Kecerdasan buatan (Artifiial Intelligence, AI) dan algoritma komputer telah mengubah hidup kita. Semakin banyak aspek hidup sehati-hari kita berikan pada AI untuk membantu kita memilih atau mengambil keputusan. Dari soal menonton video, mendengar musik, baca buku, hingga mencari jawaban.
Algoritma AI telah mengubah dunia dan perilaku kita, tanpa kita sepenuhnya sadari konsekuensinya. Dalam buku “How to Stay Smart In a Smart World”, psikolog dan saintis behaviour, Gerd Gigerenzer, mengupas bagaimana algoritma AI, kecerdasan non-manusia bakal ikut membentuk atau menentukan masa depan dunia.
Menurutnya, AI jelas lebih cerdas dan lebih baik dibanding kemampuan kinerja dan pikiran manusia dalam situasi yang stabil dan jelas terdefinisi. Misalnya dalam hal permainan catur atau Go, hitungan matematis, juga hal-hal yang bersifat repetitif membutuhkan presisi. Namun untuk situasi yang tidak stabil dan sulit diprediksi, misalnya ketika terjadi pandemi Covid-19 atau situasi yang mudah berubah, tidak pasti, insting pikiran manusia masih lebih unggul.
Untuk problem dan persoalan yang belum sepenuhnya terdefinisi, algoritma AI belum mampu merespon sebaik pikiran manusia. Gigerenzer menyebutnya sebagai “prinsip situasi stabil”. Artinya, AI bisa banyak membantu manusia untuk hal-hal yang bisa diprediksi. Driverless Car misalnya, akan sulit beroperasi jika situasi lalu-lintas sangat kacau.
Algoritma AI, ibaratnya, adalah kalkulator yang semakin pintar dalam menyelesaikan tugas hitungan dan persamaan yang semakin kompleks. Sepintar apapun, basis kinerja AI adalah mesin penghitung. Memang, AI kini bisa melukis, menyusun tulisan, membuat rancangan desain, membuat foto atau video, memenuhi permintaan manusia.
Hasil karya AI bisa lebih menarik, namun AI tetap tidak akan memahami teks, gambar, atau video sebagaimana yang dipahami manusia. Perasaan dan kesadaran subyektivitas sepertinya tetap menjadi karakteristik manusia, yang tidak akan dimiliki oleh AI. Dalam konteks itu, pikiran manusia akan tetap unggul.
Gigerenzer menekankan pentingnya transparansi dalam berbagai hal terkait algoritma AI, serta mengajak agar kita tetap berani berpikir sendiri, tidak selalu mengandalkan AI. Khususnya terkait kreativitas dan seni, serta hal-hal menyangkut nilai, norma, dan etika, termasuk hak asasi manusia.
Tidak semua hal harus bergantung pada aplikasi komouer dan algoritma AI. Sebagaimana kebebasan individu harus dijaga dari kontrol pemerintah atau kekuasaan, perilaku sosial dan politik sebaiknya tidak diserahkan atau di bawah kontrol algoritma AI dan perusahaan teknologi, seperti Google, Facebook, Apple, Amazon, dan sejenisnya.
Karena, menurut Gigerenzer, teknologi digital memiliki kecenderungan untuk memonopoli dan mengarah ke sistem otokrasi.
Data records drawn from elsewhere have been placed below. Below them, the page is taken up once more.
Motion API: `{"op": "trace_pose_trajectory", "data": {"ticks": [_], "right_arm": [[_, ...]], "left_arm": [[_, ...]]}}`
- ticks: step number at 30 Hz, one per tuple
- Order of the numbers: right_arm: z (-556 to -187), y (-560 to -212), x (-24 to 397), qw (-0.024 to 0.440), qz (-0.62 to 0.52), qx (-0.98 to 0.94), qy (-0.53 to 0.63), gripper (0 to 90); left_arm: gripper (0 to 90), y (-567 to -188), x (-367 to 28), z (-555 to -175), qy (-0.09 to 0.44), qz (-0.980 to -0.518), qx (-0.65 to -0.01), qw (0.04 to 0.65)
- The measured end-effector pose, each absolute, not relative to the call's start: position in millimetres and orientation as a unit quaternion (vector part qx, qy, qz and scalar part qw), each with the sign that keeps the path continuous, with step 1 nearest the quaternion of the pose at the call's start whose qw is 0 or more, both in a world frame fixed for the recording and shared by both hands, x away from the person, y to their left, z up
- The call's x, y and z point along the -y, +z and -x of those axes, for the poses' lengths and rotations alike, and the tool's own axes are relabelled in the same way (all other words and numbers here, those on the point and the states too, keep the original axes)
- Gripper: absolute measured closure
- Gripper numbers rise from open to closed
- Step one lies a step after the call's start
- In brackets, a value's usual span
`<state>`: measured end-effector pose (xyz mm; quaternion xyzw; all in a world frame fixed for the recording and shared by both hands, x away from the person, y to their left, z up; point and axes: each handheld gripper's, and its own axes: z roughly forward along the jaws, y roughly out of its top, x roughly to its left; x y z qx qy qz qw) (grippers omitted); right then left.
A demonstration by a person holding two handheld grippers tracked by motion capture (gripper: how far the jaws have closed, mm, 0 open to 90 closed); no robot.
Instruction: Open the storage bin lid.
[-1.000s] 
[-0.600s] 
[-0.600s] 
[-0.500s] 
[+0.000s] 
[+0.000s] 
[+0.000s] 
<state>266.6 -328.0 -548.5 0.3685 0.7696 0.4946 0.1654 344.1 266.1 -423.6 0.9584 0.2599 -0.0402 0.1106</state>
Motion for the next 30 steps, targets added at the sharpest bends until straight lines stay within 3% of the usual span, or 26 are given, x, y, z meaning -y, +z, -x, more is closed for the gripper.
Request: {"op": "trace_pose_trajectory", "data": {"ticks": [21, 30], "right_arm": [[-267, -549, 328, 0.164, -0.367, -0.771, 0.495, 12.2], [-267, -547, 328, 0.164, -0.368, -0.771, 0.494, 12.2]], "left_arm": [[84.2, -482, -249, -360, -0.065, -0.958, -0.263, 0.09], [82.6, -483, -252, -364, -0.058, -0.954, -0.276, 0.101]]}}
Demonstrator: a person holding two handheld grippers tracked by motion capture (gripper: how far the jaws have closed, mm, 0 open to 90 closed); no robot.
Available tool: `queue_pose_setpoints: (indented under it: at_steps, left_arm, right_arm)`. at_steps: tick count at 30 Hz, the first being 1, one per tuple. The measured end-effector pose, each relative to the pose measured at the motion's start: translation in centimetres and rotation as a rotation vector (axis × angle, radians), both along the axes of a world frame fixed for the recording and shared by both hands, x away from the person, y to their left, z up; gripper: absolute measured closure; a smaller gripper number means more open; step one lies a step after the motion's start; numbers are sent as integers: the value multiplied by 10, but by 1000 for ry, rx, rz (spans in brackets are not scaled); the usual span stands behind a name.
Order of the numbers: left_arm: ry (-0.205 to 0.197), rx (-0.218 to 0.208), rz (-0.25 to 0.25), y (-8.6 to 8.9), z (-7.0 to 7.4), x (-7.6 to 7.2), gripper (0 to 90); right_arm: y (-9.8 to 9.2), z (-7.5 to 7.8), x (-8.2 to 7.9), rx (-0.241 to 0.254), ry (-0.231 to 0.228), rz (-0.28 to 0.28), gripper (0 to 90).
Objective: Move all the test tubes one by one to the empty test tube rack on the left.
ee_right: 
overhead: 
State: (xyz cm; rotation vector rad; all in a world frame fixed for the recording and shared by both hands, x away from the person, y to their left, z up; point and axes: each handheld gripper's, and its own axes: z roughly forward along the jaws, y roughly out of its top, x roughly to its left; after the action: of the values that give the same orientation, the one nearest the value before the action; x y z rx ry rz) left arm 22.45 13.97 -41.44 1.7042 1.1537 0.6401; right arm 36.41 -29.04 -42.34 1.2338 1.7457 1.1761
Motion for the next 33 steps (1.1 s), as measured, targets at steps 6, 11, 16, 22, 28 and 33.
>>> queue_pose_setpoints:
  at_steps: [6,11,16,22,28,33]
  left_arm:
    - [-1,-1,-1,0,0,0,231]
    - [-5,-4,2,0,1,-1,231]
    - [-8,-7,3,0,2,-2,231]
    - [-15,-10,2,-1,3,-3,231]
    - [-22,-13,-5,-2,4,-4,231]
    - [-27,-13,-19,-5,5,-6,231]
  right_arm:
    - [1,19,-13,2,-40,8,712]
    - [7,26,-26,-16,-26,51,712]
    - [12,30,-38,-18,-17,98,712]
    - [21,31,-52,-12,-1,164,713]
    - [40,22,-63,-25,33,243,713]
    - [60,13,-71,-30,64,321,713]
Teknologi pemantauan (surveillance) oleh AI, misalnya, sangat efektif dan presisi, sehingga disukai oleh pemerintah otoriter atau disalahgunakan oleh para peretas atau untuk kepentingan bisnis. Kecenderungan ini bisa berbahaya, khususnya ketika banyak yang menganggap privasi dan kerahasiaan personal bukan lagi menjadi isu penting.
Gigerenzer mengibaratkan kegandrungan orang pada AI seperti kesukaan nongkrong di cafe yang memberikan kopi secara gratis. Cafe yang tidak memberikan kopi gratis akan ditinggalkan dan bangkrut. Kita keasyikan pada Cafe yang memberikan kopi dan WiFi gratis untuk bercakap dan melakukan banyak hal.
Tapa sadar, segala percakapan dan aktivitas online kita selalu dipantau, direkam serta dianalisa oleh aplikasi pemonitor (surveillance) untuk dipakai dan dimanfaatkan untuk kepentingan bisnis atau politik. Kita bukan lagi sebagai pelanggan Cafe, tapi menjadi produk yang dijual.
Itu sebabnya penting bagi kita untuk tetap mampu menjaga independensi pikiran dan perilaku kita dari pemantauan, godaan kemudahan, dan kontrol AI. Agar kita bisa tetap lebih pintar dari algoritma AI, sebagai teknologi kecerdasan yang kita buat untuk membantu, alih-alih menguasai kita.